Reputation: 49
I am trying to compress PDF document in Java. The original file size is 1.5-2 MB and we need to bring it down to less than 1 MB. I tried using iText compression on it, however the results are not that effective and file size is still greater than 1 MB.
byte[] mergedFileContent = byteArrayOS.toByteArray();
reader = new PdfReader(mergedFileContent);
PdfStamper stamper = new PdfStamper(reader, byteArrOScomp);
stamper.setFullCompression();
stamper.close();
reader.close();
Has anyone worked on something similar? Any inputs would be appreciated.
Upvotes: 2
Views: 6848
Reputation: 11747
A file object that has already been compressed to its personal maximum (as many PDF may already have been coded, compacted, compressed, and "crypted") can not be made any smaller by any significant amount unless some component is removed, thus the original qualities or functions destroyed.
As an Example take a similar size file as the original (1.5 to 2MB). This one is 1.82 MB (1,916,023 bytes). The Postscript source was only 1.21 KB. So surly it should be possible to reduce towards that smaller size?
Well it is soon clear on opening the PDF is has 4096 pages and removing any single page would fail to maintain its function.
WE CAN compress it some more via say an online compressor.

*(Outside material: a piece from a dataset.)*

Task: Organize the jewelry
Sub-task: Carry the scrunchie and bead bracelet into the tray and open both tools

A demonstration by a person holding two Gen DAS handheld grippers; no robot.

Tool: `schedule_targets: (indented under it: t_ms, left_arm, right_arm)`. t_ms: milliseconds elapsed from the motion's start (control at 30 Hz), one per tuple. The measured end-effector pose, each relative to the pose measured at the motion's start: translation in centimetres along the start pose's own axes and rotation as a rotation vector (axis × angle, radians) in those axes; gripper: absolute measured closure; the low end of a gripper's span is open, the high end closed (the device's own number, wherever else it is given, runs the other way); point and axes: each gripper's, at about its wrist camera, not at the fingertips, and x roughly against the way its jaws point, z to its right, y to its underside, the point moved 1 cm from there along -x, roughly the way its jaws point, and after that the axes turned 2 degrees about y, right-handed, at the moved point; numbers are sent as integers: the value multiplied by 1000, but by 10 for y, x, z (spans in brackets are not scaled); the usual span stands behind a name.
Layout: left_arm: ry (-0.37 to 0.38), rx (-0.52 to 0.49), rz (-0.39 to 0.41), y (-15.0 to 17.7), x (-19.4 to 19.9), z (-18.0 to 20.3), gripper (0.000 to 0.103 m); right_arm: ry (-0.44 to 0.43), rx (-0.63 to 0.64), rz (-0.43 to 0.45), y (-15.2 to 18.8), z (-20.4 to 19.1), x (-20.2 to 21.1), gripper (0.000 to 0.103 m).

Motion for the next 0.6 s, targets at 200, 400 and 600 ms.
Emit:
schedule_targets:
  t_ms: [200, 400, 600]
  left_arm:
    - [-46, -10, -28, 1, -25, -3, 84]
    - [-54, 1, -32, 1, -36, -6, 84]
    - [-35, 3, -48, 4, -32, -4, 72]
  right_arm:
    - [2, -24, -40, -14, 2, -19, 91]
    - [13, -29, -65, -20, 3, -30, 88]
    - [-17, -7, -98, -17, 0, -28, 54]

Your PDF are now 17% smaller! 1.83 MB >> 1.53 MB.
Which was achieved by optimisation (number of components /Size 12293 reduced to /Size 8413) NOT by compression which is the same compression (A mix of Zip & deFlate).

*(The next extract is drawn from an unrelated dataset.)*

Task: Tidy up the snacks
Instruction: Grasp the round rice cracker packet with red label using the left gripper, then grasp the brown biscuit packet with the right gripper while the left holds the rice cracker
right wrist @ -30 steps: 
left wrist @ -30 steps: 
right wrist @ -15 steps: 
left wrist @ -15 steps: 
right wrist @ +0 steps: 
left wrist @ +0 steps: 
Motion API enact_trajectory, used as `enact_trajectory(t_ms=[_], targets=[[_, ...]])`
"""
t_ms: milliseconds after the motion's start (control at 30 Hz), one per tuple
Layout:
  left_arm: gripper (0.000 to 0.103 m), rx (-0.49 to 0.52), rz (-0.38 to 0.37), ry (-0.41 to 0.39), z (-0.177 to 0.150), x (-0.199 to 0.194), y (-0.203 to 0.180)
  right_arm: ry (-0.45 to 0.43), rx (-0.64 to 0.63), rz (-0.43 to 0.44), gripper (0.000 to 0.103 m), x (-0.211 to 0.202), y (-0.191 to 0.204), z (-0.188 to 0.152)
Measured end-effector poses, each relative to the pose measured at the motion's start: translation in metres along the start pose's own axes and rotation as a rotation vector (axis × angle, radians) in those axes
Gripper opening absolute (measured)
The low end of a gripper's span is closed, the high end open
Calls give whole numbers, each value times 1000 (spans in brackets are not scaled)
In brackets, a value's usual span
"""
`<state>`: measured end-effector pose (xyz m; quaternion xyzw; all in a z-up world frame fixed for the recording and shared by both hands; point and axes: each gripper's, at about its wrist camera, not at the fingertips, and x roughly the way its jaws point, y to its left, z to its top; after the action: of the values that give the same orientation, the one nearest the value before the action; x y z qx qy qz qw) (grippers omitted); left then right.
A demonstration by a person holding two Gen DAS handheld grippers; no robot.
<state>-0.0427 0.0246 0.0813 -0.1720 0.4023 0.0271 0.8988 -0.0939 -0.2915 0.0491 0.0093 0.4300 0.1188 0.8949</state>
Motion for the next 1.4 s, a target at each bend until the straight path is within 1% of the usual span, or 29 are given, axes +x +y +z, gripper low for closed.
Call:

I also know that can be bettered info: optimized 4096 streams, kept 4096 #orig, means there is only now one stream per page but by add one more wrapper /Size 8414 can reduce that down to a file size now of 1.03 MB (1,081,466 bytes).

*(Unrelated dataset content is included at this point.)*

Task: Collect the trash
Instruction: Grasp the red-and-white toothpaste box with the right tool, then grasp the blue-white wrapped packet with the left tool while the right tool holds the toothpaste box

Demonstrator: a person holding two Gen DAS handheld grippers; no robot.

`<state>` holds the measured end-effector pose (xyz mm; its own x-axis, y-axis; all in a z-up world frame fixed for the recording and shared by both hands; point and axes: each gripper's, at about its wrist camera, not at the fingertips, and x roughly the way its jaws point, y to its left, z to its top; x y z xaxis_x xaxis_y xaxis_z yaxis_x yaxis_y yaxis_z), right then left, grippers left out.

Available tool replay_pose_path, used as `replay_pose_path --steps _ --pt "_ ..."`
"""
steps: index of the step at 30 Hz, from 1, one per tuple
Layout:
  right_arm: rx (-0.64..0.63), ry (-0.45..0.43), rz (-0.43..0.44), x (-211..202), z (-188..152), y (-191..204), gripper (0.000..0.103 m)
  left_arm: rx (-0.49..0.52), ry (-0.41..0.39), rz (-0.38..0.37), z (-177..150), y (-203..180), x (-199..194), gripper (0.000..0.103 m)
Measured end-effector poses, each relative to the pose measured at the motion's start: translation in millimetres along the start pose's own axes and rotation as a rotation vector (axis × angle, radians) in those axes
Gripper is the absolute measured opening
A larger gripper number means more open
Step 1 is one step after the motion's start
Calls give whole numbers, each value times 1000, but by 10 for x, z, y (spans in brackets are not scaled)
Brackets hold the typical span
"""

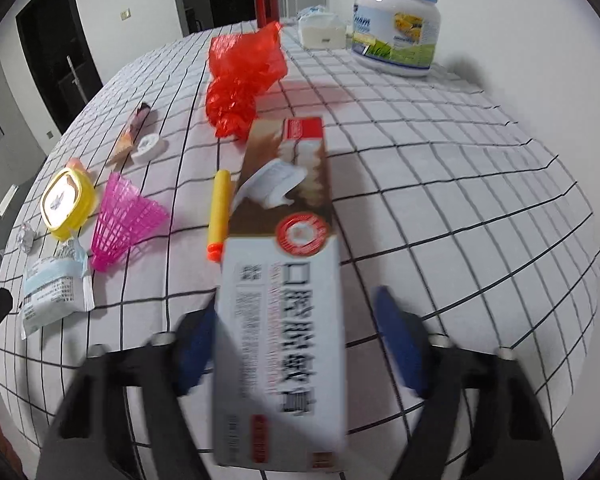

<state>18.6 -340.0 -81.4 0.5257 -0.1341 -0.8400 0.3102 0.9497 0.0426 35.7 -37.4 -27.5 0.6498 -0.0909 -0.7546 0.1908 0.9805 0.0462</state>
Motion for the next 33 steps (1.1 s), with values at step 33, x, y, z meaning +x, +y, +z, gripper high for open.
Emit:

Decompressed the total objects are /Size 8412 = 3.13 MB (3,286,658 bytes).
Still Functional at about 32.9%, However it will never be under the OP desired 1.00 MB without some function loss.
Upvotes: 0
Reputation: 12547
PDFs are already compressed in a number of ways, which prevents the external compression utilities from gaining much ground. It should be obvious that if you unpack the PDF, then the external utilities would have an easier time finding redundancies and patterns to compress.
I know of no tool to unpack the PDF without reprinting it though. Ghostscript can reprint the exiting PDF into a new PDF, and we can tell it to avoid compression in that second version.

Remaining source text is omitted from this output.